3800 hectares de vergers noisetiers, en expansion de 6,5 % par an
Crédit photo : Flickr (Peter Trimming)
Pour tirer pleinement parti de cette situation favorable, les cultivateurs du département se sont organisés au sein d’une coopérative, Unicoque, basée dans la commune de Cancon, qui emploie 65 personnes et réalise un chiffre d’affaires de 34 millions d’euros, dont 60 % à l’export. Les quelques 290 producteurs de noisettes membres d’Unicoque – auxquels s’ajoutent 40 producteurs de noix – exploitent aujourd’hui 3 800 hectares de vergers – 550 hectares pour la noix – en augmentation de 250 hectares chaque année. «Chez Unicoque, il n’y a pas un producteur qui ne parvient pas au standard de production, car nous les accompagnons dans leur projet. Notre maîtrise technique est une garantie pour l’avenir», souligne Jean-Luc Reigne, le directeur général d’Unicoque.
Parmi les éléments constitutifs de cette excellence technique : la plantation des vergers est réalisée dans 60 % des cas à la machine, avec une mise en place d’un système d’irrigation, en goutte-à-goutte enterré, dès la première année. «Nous veillons à optimiser le pilotage de l’irrigation des vergers pour apporter avec précision les quantités d’eau nécessaires à chaque date du développement des arbres et des fruits. Le service technique d’Unicoque communique ses préconisations d’irrigation tous les trois jours en les déclinant par variété, par tranche d’âge de verger, type d’irrigation et petite région agricole», précise Gwenaël Salaün, expert irrigation du service irrigation d’Unicoque. Bien au delà de son rôle de collecteur-distributeur, Unicoque se conçoit ainsi comme une plateforme d’expertises et de services qui permet d’homogénéiser et d’optimiser la qualité des fruits.

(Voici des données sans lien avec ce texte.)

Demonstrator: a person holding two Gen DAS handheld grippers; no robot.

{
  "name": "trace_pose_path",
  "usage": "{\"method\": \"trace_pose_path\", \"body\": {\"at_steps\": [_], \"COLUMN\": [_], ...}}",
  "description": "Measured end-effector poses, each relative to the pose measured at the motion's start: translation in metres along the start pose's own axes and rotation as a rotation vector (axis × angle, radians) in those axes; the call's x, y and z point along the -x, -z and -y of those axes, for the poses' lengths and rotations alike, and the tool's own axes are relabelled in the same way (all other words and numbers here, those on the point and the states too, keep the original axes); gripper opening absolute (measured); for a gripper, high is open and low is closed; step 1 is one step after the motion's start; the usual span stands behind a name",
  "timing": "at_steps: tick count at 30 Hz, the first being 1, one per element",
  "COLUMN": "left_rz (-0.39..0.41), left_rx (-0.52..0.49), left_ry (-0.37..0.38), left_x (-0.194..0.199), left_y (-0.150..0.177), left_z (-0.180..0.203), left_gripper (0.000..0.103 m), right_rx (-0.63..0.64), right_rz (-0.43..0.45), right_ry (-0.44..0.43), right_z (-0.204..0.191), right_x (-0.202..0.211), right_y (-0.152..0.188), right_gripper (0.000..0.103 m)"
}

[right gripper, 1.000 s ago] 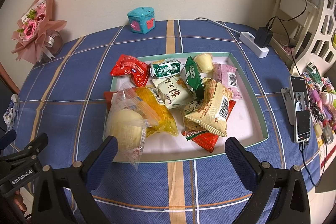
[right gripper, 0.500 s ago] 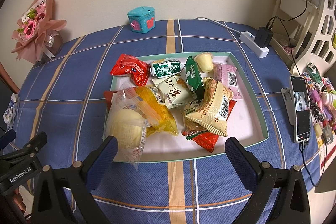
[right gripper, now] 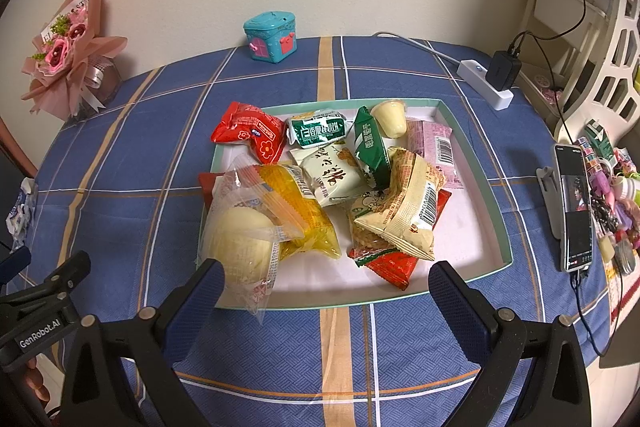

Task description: Organize snacks

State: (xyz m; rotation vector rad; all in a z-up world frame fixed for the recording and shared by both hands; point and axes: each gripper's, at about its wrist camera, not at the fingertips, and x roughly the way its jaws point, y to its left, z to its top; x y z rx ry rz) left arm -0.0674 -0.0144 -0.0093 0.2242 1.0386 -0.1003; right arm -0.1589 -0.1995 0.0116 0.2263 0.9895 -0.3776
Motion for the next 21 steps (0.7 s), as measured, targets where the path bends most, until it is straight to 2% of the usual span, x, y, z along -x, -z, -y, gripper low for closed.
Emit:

«Chez Unicoque, il n’y a pas un producteur qui ne parvient pas au standard de production, car nous les accompagnons dans leur projet» – Jean-Luc Reigne, directeur général d’Unicoque
Les exploitation du Lot-et-Garonne sont également réputés pour leur diversité. Chaque verger produit trois variétés de noisettes : une variété très précoce pour l’industrie, une variété de précocité intermédiaire pour l’industrie ou le marché de la noisette en coque, et une variété tardive pour le marché coque. Les coopérateurs lot-et-garonnais expérimentent aujourd’hui des vergers à 5 variétés. «Dans ce cas, on double les variétés destinées à la coque et à l’industrie, on conserve les variétés intermédiaires et on étale les précocités», souligne Jean-Luc Reigne.
L’objectif : capter 3 % du marché mondial à l’horizon 2030
Crédit photo : Flickr (Phoenix Wolf-Ray)
Fort de ces avantages concurrentiels, le noisetier de Lot-et-Garonne regarde vers le ciel. Événement rare dans l’agriculture française : Unicoque a annoncé, en août 2015, un investissement de 200 millions d’euros sur 15 ans, en vue de tripler sa production de noisettes à l’horizon 2030 et de capter 3 % du marché mondial, contre 1 % aujourd’hui. La coopérative espère notamment agrandir de 400 hectares par an, au lieu de 250 aujourd’hui, la surface de ses vergers. Et ainsi accélérer sa trajectoire ascendante. Créée en 1979, par des pruniculteurs en mal de diversification, Unicoque entend bien faire un peu d’ombre aux géants turcs et italiens de la noisette.